* **What to do**: Please print the entries below exactly, from the line with "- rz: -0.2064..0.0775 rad" through the line with "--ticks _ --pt", including both of those lines and leaving out all others.

######

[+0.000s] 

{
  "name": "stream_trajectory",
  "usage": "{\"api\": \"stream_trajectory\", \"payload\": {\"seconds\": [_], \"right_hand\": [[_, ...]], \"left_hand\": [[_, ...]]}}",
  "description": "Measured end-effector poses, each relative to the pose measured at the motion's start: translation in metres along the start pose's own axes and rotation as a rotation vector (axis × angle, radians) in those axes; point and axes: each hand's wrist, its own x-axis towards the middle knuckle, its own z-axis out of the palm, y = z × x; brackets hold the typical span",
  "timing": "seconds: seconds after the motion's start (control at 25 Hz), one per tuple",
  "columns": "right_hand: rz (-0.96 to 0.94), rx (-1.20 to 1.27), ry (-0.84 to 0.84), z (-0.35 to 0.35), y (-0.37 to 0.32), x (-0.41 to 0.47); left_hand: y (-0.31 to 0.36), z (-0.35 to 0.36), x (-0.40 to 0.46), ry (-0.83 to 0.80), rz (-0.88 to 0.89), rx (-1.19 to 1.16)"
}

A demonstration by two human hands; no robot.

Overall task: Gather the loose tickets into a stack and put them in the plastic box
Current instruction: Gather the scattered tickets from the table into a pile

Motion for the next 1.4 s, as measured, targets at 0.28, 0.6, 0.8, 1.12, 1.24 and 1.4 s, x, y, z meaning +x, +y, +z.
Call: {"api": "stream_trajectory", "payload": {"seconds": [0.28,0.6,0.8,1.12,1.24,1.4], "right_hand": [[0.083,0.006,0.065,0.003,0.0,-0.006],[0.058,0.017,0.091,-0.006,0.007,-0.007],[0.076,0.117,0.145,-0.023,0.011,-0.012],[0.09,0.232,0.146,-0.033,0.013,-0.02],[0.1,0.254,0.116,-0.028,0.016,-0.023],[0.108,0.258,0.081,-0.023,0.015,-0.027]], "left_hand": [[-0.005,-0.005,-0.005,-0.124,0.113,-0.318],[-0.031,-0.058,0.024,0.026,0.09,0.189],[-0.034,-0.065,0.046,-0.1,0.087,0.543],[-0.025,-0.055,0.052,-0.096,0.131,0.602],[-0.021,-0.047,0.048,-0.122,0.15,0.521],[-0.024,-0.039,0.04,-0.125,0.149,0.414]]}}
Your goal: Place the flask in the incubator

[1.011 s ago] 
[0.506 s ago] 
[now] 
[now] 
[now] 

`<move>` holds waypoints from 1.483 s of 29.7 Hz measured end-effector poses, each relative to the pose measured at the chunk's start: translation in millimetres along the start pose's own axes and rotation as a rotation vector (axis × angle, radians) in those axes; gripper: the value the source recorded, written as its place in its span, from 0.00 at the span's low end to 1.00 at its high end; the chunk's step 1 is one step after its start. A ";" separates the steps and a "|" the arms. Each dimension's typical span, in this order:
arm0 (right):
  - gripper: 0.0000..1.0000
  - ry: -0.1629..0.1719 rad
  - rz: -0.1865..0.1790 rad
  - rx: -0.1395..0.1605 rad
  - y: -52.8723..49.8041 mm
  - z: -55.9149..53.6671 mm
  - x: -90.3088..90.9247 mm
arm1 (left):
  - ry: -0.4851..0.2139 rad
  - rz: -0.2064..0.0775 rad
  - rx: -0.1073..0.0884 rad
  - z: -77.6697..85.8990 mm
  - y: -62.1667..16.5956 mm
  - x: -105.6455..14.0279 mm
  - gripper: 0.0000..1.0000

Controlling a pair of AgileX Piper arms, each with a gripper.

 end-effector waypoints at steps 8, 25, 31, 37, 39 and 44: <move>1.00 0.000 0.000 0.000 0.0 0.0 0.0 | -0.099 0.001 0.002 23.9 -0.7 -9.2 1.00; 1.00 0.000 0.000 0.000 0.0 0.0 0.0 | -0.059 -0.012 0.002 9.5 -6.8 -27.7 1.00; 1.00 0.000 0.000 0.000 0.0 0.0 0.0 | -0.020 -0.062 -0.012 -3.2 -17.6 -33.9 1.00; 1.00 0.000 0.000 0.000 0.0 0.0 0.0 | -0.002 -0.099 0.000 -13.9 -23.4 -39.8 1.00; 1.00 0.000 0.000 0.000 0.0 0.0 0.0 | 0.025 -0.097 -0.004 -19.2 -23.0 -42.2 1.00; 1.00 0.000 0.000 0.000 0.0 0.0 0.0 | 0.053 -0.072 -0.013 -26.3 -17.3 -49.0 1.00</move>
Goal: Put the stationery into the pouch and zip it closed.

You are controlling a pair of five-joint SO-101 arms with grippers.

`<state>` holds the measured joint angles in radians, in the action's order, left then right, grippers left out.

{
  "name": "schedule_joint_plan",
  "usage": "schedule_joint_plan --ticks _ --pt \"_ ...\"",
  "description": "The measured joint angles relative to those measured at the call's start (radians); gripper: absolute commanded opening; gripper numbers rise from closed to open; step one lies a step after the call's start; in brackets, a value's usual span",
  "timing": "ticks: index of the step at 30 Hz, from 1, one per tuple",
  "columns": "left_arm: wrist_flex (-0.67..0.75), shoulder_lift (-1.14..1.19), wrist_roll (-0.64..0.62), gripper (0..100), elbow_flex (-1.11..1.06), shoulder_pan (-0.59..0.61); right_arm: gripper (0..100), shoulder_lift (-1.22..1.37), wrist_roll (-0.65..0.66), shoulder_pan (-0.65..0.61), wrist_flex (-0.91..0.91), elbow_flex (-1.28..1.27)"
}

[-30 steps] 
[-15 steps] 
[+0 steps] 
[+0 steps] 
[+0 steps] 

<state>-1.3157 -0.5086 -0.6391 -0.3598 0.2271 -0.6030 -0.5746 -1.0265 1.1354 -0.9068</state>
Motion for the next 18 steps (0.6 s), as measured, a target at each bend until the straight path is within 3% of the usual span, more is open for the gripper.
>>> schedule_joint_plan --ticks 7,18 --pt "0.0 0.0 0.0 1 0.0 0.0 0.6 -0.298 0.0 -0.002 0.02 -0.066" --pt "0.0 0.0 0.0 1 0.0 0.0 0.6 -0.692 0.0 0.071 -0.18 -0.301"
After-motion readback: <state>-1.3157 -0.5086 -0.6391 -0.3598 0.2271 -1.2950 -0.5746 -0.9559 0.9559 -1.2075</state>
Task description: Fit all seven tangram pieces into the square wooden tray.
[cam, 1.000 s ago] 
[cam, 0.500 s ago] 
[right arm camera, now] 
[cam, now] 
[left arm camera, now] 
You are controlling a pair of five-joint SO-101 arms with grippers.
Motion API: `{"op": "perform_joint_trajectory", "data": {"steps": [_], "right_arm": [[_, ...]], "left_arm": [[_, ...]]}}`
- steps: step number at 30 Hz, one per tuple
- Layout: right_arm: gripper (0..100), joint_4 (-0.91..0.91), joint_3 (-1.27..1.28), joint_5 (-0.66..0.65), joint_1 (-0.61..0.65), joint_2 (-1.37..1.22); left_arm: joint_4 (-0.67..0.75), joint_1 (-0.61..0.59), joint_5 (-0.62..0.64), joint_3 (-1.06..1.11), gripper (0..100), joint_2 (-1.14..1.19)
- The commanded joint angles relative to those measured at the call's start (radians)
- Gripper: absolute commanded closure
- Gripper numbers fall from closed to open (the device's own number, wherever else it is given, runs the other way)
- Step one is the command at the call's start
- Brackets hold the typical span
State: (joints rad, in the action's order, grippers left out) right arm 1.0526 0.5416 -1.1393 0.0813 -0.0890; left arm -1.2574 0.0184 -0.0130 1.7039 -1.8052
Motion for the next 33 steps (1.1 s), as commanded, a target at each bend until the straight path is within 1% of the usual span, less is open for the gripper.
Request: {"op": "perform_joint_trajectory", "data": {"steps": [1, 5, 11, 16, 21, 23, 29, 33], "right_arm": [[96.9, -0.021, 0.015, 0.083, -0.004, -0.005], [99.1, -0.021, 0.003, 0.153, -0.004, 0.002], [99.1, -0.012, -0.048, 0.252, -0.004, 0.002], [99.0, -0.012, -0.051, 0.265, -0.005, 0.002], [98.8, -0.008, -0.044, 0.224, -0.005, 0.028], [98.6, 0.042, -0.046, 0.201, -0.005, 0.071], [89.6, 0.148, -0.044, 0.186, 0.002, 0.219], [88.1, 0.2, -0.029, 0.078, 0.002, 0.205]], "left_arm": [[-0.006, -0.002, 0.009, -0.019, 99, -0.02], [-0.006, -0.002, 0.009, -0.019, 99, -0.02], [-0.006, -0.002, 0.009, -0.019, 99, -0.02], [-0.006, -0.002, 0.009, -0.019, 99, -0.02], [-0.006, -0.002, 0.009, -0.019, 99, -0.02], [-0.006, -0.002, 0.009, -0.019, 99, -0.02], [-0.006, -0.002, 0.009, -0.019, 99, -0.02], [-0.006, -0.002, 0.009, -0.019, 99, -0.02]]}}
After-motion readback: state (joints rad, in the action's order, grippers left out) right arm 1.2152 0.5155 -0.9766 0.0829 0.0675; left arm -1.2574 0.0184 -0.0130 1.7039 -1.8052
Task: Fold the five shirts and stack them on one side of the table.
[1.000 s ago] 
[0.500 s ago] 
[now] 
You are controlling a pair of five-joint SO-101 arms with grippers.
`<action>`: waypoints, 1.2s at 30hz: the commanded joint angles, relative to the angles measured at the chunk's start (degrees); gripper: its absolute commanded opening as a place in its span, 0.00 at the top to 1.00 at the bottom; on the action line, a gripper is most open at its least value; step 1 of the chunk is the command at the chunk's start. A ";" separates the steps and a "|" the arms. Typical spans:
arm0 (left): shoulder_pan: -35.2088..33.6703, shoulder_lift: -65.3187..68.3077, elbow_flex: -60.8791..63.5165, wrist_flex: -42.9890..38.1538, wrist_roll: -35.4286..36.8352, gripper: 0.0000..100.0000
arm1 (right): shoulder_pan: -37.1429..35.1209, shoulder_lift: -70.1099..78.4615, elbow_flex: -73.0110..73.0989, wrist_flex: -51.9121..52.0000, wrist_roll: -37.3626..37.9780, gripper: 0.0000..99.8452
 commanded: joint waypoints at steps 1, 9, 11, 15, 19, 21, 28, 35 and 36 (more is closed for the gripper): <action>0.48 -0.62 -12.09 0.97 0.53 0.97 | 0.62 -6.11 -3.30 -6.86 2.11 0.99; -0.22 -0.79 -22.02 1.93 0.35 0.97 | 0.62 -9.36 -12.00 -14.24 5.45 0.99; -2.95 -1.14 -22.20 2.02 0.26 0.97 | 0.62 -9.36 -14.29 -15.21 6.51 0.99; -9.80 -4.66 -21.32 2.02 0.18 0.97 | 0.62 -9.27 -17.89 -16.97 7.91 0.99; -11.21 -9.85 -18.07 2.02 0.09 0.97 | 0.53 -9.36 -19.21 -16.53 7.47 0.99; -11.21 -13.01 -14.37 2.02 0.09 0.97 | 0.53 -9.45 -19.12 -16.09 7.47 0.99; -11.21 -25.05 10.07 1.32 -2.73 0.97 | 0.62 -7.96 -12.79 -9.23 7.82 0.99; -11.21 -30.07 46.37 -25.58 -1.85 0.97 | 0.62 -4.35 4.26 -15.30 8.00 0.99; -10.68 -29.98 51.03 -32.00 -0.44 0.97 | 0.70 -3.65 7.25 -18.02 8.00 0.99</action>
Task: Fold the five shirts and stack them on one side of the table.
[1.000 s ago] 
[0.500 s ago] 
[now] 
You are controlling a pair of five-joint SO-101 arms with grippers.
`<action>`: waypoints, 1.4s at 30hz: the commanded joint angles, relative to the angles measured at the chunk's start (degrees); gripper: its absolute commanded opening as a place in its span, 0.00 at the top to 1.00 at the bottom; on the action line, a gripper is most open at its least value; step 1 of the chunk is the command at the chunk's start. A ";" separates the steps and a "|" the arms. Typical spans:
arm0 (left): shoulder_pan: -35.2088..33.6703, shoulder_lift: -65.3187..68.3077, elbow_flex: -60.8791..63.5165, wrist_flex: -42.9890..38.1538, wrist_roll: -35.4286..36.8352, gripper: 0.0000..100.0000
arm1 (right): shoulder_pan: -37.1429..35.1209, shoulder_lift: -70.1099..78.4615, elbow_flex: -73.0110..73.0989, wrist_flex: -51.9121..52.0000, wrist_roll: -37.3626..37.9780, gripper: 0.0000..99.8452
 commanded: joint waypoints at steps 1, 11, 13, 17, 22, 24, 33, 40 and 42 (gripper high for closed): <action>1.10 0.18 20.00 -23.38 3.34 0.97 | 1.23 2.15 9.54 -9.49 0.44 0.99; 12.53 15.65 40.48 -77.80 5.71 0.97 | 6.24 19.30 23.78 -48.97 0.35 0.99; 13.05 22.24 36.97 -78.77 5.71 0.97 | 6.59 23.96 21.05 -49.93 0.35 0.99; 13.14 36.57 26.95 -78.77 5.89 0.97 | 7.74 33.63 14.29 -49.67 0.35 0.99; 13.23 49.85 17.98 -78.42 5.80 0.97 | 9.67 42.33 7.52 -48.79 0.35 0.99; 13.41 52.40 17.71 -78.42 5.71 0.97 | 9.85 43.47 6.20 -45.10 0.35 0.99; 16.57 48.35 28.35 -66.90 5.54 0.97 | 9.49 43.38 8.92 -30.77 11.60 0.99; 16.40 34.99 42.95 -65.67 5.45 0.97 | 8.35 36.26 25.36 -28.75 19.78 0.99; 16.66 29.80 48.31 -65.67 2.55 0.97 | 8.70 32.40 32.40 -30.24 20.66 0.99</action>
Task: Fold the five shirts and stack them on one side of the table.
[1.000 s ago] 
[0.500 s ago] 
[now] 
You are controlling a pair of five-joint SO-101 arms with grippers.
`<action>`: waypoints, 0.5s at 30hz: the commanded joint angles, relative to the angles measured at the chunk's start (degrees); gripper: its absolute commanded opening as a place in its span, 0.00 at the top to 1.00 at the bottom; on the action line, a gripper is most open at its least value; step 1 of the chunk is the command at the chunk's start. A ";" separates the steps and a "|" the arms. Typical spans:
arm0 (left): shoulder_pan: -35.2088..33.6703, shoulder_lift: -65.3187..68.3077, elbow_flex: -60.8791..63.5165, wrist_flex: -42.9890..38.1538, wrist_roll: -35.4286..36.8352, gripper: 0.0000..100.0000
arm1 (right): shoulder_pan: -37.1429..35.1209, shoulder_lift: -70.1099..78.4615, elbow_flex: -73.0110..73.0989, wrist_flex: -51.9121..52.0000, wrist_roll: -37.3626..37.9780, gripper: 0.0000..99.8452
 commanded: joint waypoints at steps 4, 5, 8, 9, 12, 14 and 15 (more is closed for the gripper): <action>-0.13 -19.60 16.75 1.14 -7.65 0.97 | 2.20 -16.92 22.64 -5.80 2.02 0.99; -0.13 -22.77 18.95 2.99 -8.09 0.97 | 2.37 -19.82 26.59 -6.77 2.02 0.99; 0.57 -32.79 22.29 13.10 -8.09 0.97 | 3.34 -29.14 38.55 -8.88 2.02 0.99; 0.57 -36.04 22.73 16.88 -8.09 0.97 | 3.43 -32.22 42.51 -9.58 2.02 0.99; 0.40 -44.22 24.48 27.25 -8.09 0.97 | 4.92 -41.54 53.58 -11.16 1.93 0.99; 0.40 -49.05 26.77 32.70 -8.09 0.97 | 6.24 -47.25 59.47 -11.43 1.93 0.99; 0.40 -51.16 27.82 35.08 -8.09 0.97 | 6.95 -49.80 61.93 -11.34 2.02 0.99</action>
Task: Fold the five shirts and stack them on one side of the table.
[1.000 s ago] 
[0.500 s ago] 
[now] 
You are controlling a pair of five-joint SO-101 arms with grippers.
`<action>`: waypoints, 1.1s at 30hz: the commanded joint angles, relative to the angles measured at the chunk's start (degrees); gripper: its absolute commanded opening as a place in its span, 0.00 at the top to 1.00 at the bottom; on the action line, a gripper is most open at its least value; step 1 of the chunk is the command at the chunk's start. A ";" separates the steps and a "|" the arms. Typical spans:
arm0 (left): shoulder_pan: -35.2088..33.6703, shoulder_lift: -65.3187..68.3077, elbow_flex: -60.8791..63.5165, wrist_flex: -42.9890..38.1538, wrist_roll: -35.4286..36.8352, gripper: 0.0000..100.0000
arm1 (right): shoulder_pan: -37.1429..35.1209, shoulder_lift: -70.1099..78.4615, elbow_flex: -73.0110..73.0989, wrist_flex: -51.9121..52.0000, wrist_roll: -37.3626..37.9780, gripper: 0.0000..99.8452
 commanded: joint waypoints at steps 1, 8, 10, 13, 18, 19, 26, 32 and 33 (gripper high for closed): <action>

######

* **Output for this exercise**:
  - rz: -0.2064..0.0775 rad
  - rx: -0.1073..0.0884 rad
  - z: -77.6697..85.8990 mm
  - y: -62.1667..16.5956 mm
  - x: -105.6455..14.0279 mm
  - gripper: 0.0000..1.0000

Controlling a pair of AgileX Piper arms, each with a gripper.

 end-effector waypoints at steps 8, 25, 31, 37, 39 and 44: <move>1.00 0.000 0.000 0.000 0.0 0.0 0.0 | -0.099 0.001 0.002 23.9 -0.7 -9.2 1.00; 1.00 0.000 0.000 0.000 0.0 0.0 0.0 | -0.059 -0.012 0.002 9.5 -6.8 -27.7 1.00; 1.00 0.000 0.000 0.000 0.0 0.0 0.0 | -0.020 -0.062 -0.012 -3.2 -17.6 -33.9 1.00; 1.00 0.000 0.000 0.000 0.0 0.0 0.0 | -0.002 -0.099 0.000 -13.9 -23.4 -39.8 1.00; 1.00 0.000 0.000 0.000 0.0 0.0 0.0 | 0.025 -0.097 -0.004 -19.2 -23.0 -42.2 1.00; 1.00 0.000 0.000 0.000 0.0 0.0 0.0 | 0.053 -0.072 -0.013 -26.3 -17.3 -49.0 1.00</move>
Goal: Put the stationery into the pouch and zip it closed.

You are controlling a pair of five-joint SO-101 arms with grippers.

`<state>` holds the measured joint angles in radians, in the action's order, left then right, grippers left out.

{
  "name": "schedule_joint_plan",
  "usage": "schedule_joint_plan --ticks _ --pt \"_ ...\"",

With this, the exercise is complete.